### THE PROBLEM
In this exercise, retype exactly and only the lines from the top of the entries below through the line that holds "point(333, 389)", omitting pictures.

*** GIVEN DATA Section Begins ***

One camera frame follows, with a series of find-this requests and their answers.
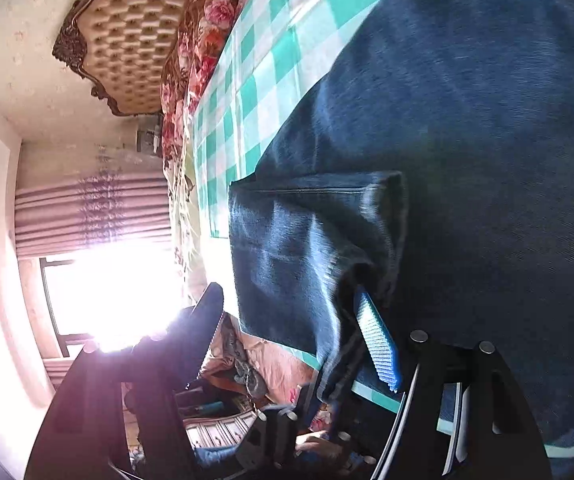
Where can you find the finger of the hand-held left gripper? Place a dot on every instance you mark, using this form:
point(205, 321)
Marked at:
point(272, 440)
point(309, 402)

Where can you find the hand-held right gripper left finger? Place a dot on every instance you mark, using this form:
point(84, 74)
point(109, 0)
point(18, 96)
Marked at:
point(209, 325)

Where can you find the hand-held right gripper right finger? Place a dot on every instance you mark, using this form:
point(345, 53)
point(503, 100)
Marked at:
point(377, 340)

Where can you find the blue denim pants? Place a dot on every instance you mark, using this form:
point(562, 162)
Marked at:
point(467, 110)

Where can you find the pale drawer cabinet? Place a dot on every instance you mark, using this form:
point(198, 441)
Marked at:
point(217, 430)

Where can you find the pale floral bedding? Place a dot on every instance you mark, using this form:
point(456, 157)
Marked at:
point(272, 360)

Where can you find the bright window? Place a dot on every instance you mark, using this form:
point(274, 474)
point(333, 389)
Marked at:
point(117, 300)

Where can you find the cream floral bedsheet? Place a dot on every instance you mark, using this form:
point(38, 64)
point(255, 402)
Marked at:
point(187, 210)

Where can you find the pink striped curtain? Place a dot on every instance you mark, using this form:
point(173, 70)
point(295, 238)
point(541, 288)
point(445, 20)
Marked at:
point(92, 210)

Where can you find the red floral blanket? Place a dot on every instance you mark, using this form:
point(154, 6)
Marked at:
point(202, 25)

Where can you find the tufted tan carved headboard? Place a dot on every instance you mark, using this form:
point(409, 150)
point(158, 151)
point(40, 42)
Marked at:
point(132, 35)

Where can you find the grey wall box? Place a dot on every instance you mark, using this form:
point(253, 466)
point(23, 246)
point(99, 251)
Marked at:
point(148, 134)

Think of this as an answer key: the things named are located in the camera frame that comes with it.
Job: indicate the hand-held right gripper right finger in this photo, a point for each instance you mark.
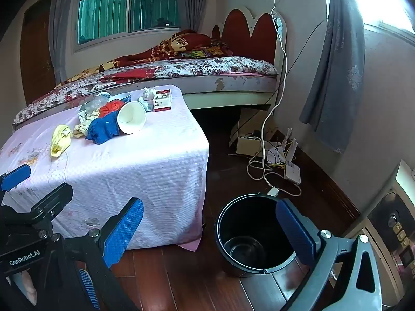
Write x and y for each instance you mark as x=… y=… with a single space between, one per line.
x=296 y=230

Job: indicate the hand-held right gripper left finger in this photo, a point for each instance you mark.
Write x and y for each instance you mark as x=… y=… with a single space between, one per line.
x=123 y=230

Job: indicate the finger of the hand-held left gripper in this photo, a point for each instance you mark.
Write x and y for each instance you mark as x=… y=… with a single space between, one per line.
x=14 y=176
x=55 y=197

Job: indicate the yellow cloth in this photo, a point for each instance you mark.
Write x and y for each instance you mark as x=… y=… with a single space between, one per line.
x=60 y=139

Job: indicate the black trash bucket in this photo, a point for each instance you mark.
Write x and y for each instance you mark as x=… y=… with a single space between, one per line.
x=233 y=220

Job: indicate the cream cloth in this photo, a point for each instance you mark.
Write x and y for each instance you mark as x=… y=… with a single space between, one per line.
x=82 y=128

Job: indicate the blue cloth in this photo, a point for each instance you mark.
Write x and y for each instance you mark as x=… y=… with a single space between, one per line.
x=103 y=129

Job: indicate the clear plastic bag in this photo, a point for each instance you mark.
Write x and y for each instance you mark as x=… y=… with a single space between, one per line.
x=94 y=103

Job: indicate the blue patterned paper cup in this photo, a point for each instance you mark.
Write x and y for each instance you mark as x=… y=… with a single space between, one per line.
x=131 y=118

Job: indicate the blue plastic bowl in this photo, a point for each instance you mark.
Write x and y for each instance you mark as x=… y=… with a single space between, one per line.
x=121 y=97

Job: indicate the light blue wrapper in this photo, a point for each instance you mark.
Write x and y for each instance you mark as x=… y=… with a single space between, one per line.
x=146 y=104

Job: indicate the red and white small box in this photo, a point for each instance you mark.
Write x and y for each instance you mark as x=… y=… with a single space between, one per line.
x=162 y=102

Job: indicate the white tissue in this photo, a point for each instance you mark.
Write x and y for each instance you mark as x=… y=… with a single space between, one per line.
x=149 y=93

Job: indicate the white plug adapter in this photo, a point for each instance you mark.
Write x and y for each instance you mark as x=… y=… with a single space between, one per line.
x=274 y=191

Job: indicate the white router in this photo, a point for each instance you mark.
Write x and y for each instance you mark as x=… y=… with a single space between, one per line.
x=291 y=171

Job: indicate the pink floral tablecloth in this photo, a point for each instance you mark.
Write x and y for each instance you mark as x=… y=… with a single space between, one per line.
x=129 y=168

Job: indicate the blue striped slipper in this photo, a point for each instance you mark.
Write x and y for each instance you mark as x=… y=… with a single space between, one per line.
x=88 y=288

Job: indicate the open cardboard box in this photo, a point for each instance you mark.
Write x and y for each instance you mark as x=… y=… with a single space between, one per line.
x=248 y=145

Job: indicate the dark device with metal knobs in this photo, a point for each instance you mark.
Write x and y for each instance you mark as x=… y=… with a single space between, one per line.
x=395 y=230

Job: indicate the brown wooden door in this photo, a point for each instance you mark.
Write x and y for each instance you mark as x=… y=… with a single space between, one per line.
x=35 y=55

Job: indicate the grey curtain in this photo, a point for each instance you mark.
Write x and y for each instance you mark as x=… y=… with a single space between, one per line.
x=61 y=22
x=334 y=71
x=191 y=0

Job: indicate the floral quilt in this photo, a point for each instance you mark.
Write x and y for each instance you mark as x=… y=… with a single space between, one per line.
x=227 y=64

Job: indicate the window with green curtain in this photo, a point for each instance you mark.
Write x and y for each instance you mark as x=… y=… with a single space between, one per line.
x=103 y=9

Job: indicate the red printed blanket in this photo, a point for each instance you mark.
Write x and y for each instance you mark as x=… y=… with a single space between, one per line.
x=175 y=43

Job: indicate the colourful printed pillow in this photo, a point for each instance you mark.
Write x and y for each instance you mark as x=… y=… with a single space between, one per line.
x=207 y=51

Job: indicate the red heart headboard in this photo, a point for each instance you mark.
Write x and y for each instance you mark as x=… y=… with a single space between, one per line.
x=240 y=35

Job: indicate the small dark device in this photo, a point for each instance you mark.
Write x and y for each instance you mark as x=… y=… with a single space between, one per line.
x=161 y=22

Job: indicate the white power strip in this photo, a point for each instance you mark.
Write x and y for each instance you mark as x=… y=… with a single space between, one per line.
x=276 y=20

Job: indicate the white bed frame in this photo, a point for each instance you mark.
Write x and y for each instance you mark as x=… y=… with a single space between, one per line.
x=227 y=97

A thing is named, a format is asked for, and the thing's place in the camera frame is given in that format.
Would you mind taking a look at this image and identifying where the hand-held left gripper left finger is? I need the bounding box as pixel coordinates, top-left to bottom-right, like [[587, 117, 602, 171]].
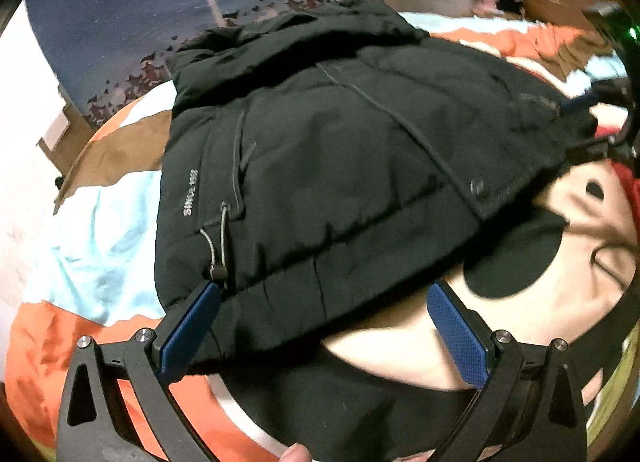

*** GIVEN DATA Section Ends ***

### RESPONSE AREA
One camera frame follows, with a series of find-this requests and their answers.
Where can you find the finger of the hand-held left gripper? Place a dot on every instance you mark, using this form:
point(205, 321)
Marked at:
point(272, 440)
point(309, 402)

Where can you find the hand-held right gripper left finger? Place a dot on every instance you mark, using this form:
point(84, 74)
point(109, 0)
point(18, 96)
Marked at:
point(209, 325)

Where can you find the hand-held right gripper right finger? Place a dot on every instance you mark, using this form:
point(345, 53)
point(503, 100)
Marked at:
point(377, 340)

Where can you find the blue denim pants? Place a dot on every instance you mark, using this form:
point(562, 162)
Marked at:
point(467, 110)

Where can you find the pale drawer cabinet? Place a dot on every instance you mark, using this form:
point(198, 441)
Marked at:
point(217, 430)

Where can you find the pale floral bedding? Place a dot on every instance you mark, using this form:
point(456, 157)
Marked at:
point(272, 360)

Where can you find the bright window? Place a dot on every instance you mark, using this form:
point(274, 474)
point(333, 389)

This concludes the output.